Justin Hazelwood

Justin Hazelwood, father of 15-year-old Trevor Hazelwood, expresses his concerns about Halifax County Public School coaches having a conflict of interest after coaching for local travel teams.

In an attempt to remove any perception of conflict of interest between coaches and students, Halifax County School Board unanimously agreed to adopt a policy that would no longer allow Halifax County Public School coaches to receive direct payment for training or coaching services from current student athletes when they met Monday evening.

The policy, participation with non-school athletic teams, also does not allow coaches to receive payments from students who could be on his or her team the following yearn

This came after one parent, Jason Hazelwood, spoke on behalf of his son, Trevor, who had tried out for the JV baseball team, but was cut. This is the second year he has been cut from the JV team.
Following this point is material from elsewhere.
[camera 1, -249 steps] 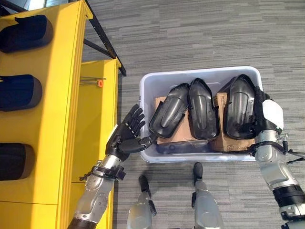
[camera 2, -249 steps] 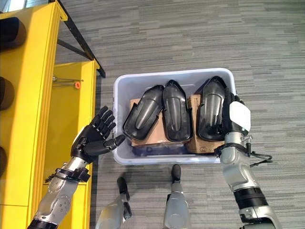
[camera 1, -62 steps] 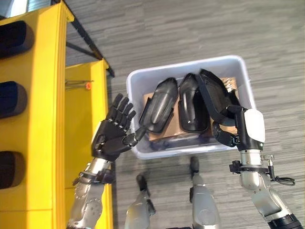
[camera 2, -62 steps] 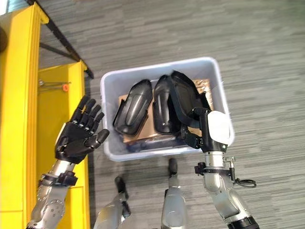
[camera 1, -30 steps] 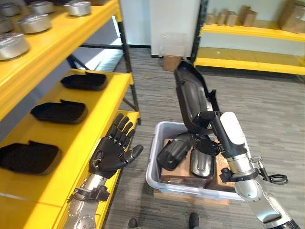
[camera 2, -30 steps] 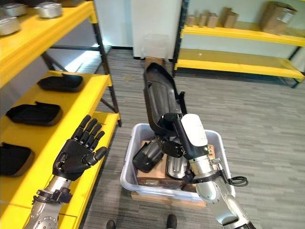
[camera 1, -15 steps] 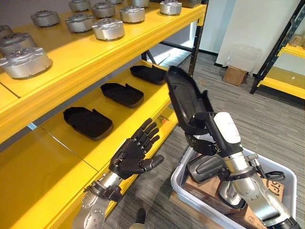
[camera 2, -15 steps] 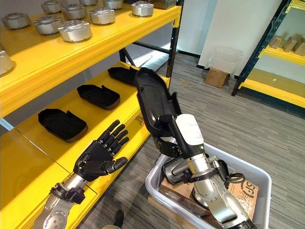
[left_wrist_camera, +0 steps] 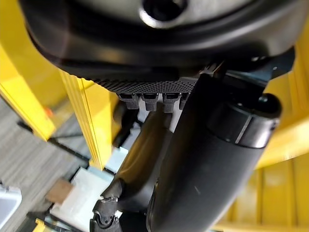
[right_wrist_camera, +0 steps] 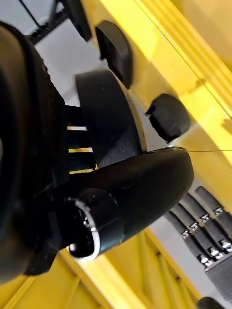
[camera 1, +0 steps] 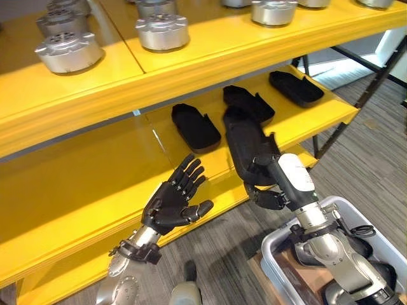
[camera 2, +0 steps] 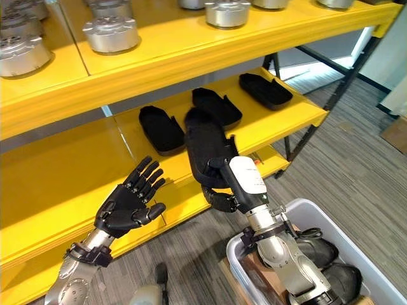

His dad said at the meeting he thinks it’s because he was unable to pay the dues to allow his son to play on the Virginia Squires or Dirtbags Baseball travel baseball teams in the fall of 2017.

Jody Nelson, who is the high school head JV baseball coach, is listed as the recruiting coordinator and a coach with the Dirtbags on its website. Halifax County Middle School baseball coach Zach Carter and middle school baseball volunteer Dan Powell have ties to the Virginia Squires.

“My family is hurt, confused and at times very angered over this situation. His talent alone should have landed him a position. He should not have to be part of an outside travel team such as the Virginia Squires or the Virginia Dirtbags, which a handful of our coaches have ties to, to earn his spot on the team. His resume speaks for itself. It’s a shame that my 15-year-old son has to see the nasty politics behind the scenes of the game he loves so dearly,” said Hazelwood.

His son made all-star teams on local teams from 2012-2017, played on the Halifax County Middle School baseball team, won the 2016 Kyle Rickman MVP Gold Glove Award for pitching in a championship game and was a member of the Southside Panthers team.

In the fall of 2017, Hazelwood said Nelson attempted to recruit his son for either the Virginia Squires or the Virginia Dirtbags, but he declined.

He said Nelson said he could see Hazlewood’s son and another student playing next level baseball.

“But then a few short months later, he cut him as a freshman from the JV team,” said Hazelwood.

This year his son returned to tryouts, and Hazelwood said Nelson pulled his son aside and asked if he would be willing to be a pitcher only.

“All of this talk was uplifting for Trevor. It was not a guarantee that he was on the team. Feb. 27, Trevor was cut yet again from JV play after he turned in what he thought was an excellent showing at tryouts. Our hearts sunk for him,” said Hazelwood.

He continued saying, “We as well as some one of our fellow friends and teammates and multiple parents in the softball and baseball community feel Trevor had been cheated of his opportunity to represent his high school JV baseball team. In my honest opinion, there’s a conflict of interest when the same individuals who are getting paid for private lessons are the very ones who choose who plays for our school teams.”

ED-8 trustee Walter Potts said it was obvious to him that Hazelwood’s son was not be treated right.

“I don’t want my kids being treated like this, and I appreciate you bringing this to our attention. It’s obvious some people knew and didn’t say anything,” said Potts.

Superintendent Dr. Mark Lineburg presented the policy to the board, which was already on the agenda.

He said it would remove any perception of conflict of interest and is the same concept as another policy they have in place that does not allow teachers to receive payment for tutoring services from current students.

The superintendent stressed they were not trying to stop coaches from being able to do coaching work outside of the school system, and that they could still coach or train individuals who are younger or older that their current student athletes.

Lineburg also said, “It’s not up to me to regulate.”

ED-2 Trustee Roy Keith Lloyd asked the superintendent if high school principal Michael Lewis was in favor of the policy, and Lineburg said Lewis is.

“That carries a lot of weight… it may be more of a problem than we realize,” said Lloyd.

Hazelwood stressed to the board that it’s not just his child who has been affected by this.